Osmanlı Tarihi 3. Cilt, 1. Kısım kimin eseri? Osmanlı Tarihi 3. Cilt, 1. Kısım kitabının yazarı kimdir? Osmanlı Tarihi 3. Cilt, 1. Kısım konusu ve anafikri nedir? Osmanlı Tarihi 3. Cilt, 1. Kısım kitabı ne konu alıyor? Osmanlı Tarihi 3. Cilt, 1. Kısım PDF indirme linki var mı? Osmanlı Tarihi 3. Cilt, 1. Kısım kitabının yazarı İsmail Hakkı Uzunçarşılı kimdir? İşte Osmanlı Tarihi 3. Cilt, 1. Kısım kitabı özeti, sözleri, yorumları ve incelemesi…

Kitap

Kitap Künyesi

Yazar: İsmail Hakkı Uzunçarşılı

Yayın Evi: Türk Tarih Kurumu Yayınları

İSBN: 9789751600134

Sayfa Sayısı: 652


Osmanlı Tarihi 3. Cilt, 1. Kısım Ne Anlatıyor? Konusu, Ana Fikri, Özeti


Osmanlı Tarihi 3. Cilt, 1. Kısım Alıntıları – Sözleri

  • “Karlofça muahedesi, Osmanlıların askerî kudretinin önemli surette za’fa uğradığını meydana koymuş ve asırlarca devam eden düşman üstündeki Türk kudret ve satvetini silmiştir.”
  • “Viyana bozgunu, Avrupa’nın göbeğine kadar girmiş olan Türk ordularının son seferidir. Bu dönüş, Kanuni Sultan Süleyman zamanından sonrasında tevakkuf devresi geçiren Osmanlı ordularının Avrupa’yı telâş ve heyecana düşüren istilâlarının sonu olmuştur.”
  • “Fazıl Ahmed Paşa vezir-i âzam olduğu vakit yirmi yedi yaşlarında bulunuyordu.”
  • “IV.Mehmed’in çocukluğu dolayısiyle tüm işler ilk devirde ocak ağalarının elinde olup, üç dört ayda bir vezir-i âzam değişmesi hükümet mekanizmasını bozmuştur.”
  • “Köprülü Mehmed Paşa’nın sadareti gerek saray ve gerek devlet ricali ve gerekse halk içinde hayreti mûcip oldu; bu tarihe kadar hiçbir başarısı ve şöhreti olmayan ve Varvar Ali Paşa’ya tutsak düşmüş olan Köprülü aleyhinde her kafadan bir ses çıkıyordu.”
  • “Osmanlı tarihini sathî okuyan ve okutanlar, üç yüz seneyi mütecaviz azametli bir devir yaşayan bi devletin XVII.yüzyıl ortalarına kadar bir bütçesi olmadığını ve ilk bütçenin Tarhoncu Ahmed Paşa zamanında düzen edilmiş bulunduğunu zannetmek suretiyle büyük hataya düşmüşlerdir.”
  • “… taş yürekli cellâd Kara Ali bile firar etmiş, bir tarafa sinmişti.
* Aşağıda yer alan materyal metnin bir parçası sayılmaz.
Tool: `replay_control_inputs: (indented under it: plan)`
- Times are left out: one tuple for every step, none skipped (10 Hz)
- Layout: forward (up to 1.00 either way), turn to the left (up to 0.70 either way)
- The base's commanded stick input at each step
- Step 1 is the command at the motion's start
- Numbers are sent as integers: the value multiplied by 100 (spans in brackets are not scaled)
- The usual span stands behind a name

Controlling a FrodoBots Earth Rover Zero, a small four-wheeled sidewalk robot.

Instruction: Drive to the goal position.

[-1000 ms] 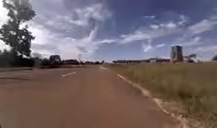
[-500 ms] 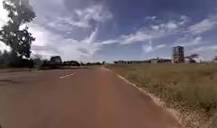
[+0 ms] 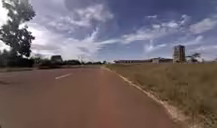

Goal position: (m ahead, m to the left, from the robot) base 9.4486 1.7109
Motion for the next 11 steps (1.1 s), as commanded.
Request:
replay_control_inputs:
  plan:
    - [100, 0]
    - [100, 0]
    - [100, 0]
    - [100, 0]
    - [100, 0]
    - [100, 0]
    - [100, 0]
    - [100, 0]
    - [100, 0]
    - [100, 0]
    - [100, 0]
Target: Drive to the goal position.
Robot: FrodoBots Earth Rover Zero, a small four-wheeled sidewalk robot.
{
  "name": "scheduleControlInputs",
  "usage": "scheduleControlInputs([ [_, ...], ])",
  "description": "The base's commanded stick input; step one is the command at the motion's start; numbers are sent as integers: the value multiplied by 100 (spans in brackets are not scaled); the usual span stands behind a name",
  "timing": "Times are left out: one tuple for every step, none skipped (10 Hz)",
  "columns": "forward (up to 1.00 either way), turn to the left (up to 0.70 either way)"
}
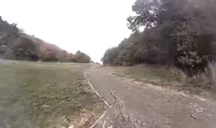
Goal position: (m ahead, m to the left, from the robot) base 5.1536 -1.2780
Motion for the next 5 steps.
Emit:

Vezir-i âzam Sofu Mehmed Paşa, Kara Ali’yi saklandığı yerden çıkararak döve döve Sultan İbrahim’i boğmağa götürdü.”
  • “Sultan İbrahim asabî vaziyeti sebebiyle canı istediği vakit bazan taht-ı revanla ve bazan at yada otomobil ile İstanbul’da dolaşır ve kendisini okutmak suretiyle adını duyduğu okuyuculara giderdi.”
  • “Sultan İbrahim, Osmanlı hânedanından hayatta kalmış tek şehzâde idi. Sultan Murad’ın, Ahmed ve Süleyman, Alâüddin, Mehmed isimlerinde dört oğlu olduysa da hepsi de minik yaşta ölmüştü.”
  • “Sultan Murad’ın genç yaşlarında vefatı devleti güçlü bir elden yoksun bıraktı; yerine gelen İbrahim, korku içinde ve her an ölümle karşı karşıya yaşamış olduğundan âsabı bozulmuştu.”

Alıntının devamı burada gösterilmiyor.